Russian researchers have used a non-invasive technique that visualizes the brain activity of a person, recreating surprisingly accurate moving images of what our eyes actually see. The method could someday be employed in cognitive disorder treatment or post-stroke rehabilitation devices that are controlled by a patient’s thoughts.

This is not the first time that scientists have decoded people’s brain activity patterns to generate images. Such methods, however, typically rely on functional MRI or surgically implanted neurons, which can be invasive and cumbersome, thereby limiting the potential for everyday applications.

The new technique developed by researchers at the Moscow Institute of Physics and Technology and Russian corporation Neurobotics is much more versatile. It relies on electroencephalography, or EEG, which records brain waves via electrodes that are placed noninvasively on the scalp.

“The electroencephalogram is a collection of brain signals recorded from scalp.
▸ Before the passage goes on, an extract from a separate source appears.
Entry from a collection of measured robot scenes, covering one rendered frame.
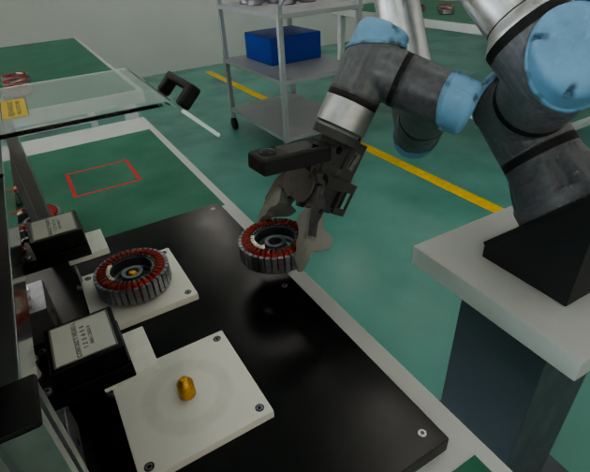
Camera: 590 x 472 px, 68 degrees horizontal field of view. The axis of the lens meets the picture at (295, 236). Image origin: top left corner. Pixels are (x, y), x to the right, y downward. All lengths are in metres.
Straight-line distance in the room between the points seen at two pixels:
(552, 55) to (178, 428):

Researchers used to think that studying brain processes via EEG is like figuring out the internal structure of a steam engine by analyzing the smoke left behind by a steam train,” explained paper co-author Grigory Rashkov, a junior researcher at MIPT and a programmer at Neurobotics. “We did not expect that it contains sufficient information to even partially reconstruct an image observed by a person. Yet it turned out to be quite possible.”

During one experiment, healthy volunteers had to watch 20 minutes of 10-second YouTube video fragments. The videos were grouped into five categories: abstract shapes, waterfalls, human faces, moving mechanisms, and motorsports.

In the first phase of the experiment, the researchers showed that by analyzing the EEG data, they could distinguish between each video category.

For the second part, the researchers developed two neural networks (AI algorithms) and selected three random categories from the original five. One network was responsible for generating random category-specific images from “noise”, whereas the other generated similar “noise” from the EEG data. The two networks then operated together to convert the EEG signal, literally the brain activity, into actual images that mimic what the test subjects were actually observing.

Finally, after the neural networks were trained, the test subjects were shown completely novel videos that they had never seen from the same categories. As they watched the videos, the recorded brain activity was fed into the neural networks. The generated images could be easily categorized with 90% accuracy.

“What’s more, we can use this as the basis for a brain-computer interface operating in real time. It’s fairly reassuring. Under present-day technology, the invasive neural interfaces envisioned by Elon Musk face the challenges of complex surgery and rapid deterioration due to natural processes — they oxidize and fail within several months. We hope we can eventually design more affordable neural interfaces that do not require implantation,” Rashkov said.

The findings were reported in the preprint server bioRxiv.